Forest Laboratories to discontinue NAMENDA tablets

Forest has notified the US Food and Drug Administration of this decision. The oral solution of NAMENDA and once-daily NAMENDA XR (memantine HCl) extended-release capsules will continue to be available.

Both NAMENDA and NAMENDA XR are indicated for the treatment of moderate to severe Alzheimer’s disease.

Forest chief medical officer and drug development and research executive vice president Dr Marco Taglietti noted NAMENDA XR offers important benefits, including convenient, once-daily dosing, which is particularly meaningful for this patient population and their caregivers.

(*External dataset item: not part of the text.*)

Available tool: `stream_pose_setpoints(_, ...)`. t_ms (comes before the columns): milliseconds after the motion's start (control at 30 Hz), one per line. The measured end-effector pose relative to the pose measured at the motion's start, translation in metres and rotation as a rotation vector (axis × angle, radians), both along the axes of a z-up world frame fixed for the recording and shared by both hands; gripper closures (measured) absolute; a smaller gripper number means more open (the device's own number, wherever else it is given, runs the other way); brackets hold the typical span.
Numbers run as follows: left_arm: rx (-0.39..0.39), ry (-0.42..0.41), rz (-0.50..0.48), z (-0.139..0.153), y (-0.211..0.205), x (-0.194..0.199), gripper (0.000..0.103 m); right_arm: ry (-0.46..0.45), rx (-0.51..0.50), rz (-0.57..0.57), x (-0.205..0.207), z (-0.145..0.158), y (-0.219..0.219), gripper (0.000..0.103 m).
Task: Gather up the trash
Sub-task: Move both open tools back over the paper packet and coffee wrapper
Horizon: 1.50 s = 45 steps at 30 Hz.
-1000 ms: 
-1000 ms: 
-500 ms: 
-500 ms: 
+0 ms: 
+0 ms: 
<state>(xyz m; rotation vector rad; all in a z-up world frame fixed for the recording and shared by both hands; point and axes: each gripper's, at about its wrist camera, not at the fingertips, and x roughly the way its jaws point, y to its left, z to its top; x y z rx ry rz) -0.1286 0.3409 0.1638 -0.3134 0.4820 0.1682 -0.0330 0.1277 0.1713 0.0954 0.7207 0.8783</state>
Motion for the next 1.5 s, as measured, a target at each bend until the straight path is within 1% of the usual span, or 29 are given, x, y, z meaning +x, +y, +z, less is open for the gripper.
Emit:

"Our decision to focus on NAMENDA XR is supported by these benefits as well as the positive feedback we’ve received from physicians and caregivers since the launch of NAMENDA XR. The conversion also allows us to streamline our resources and explore innovative new compounds that may be effective for the treatment of Alzheimer’s disease, including the fixed-dose combination of NAMENDA XR and donepezil, which is under development.

"Forest has provided effective treatments and education to the Alzheimer’s community for the past decade, and we remain fully committed to delivering products that can improve the lives of patients and their loved ones," Dr Taglietti added.

Importantly, physicians can switch patients from NAMENDA to NAMENDA XR the very next day without titration, as outlined in the FDA-approved package insert. In addition to its convenient dosing, NAMENDA XR capsules can be opened and the contents sprinkled on applesauce for patients who have difficulty swallowing pills.

Forest sponsored a third-party survey that included 250 physicians treating Alzheimer’s patients and 250 caregivers of Alzheimer’s patients. Physicians surveyed responded that NAMENDA XR once daily administration was important in their decision to prescribe the medication. Also, a majority of caregivers responded that they were satisfied with the once daily dosing of NAMENDA XR.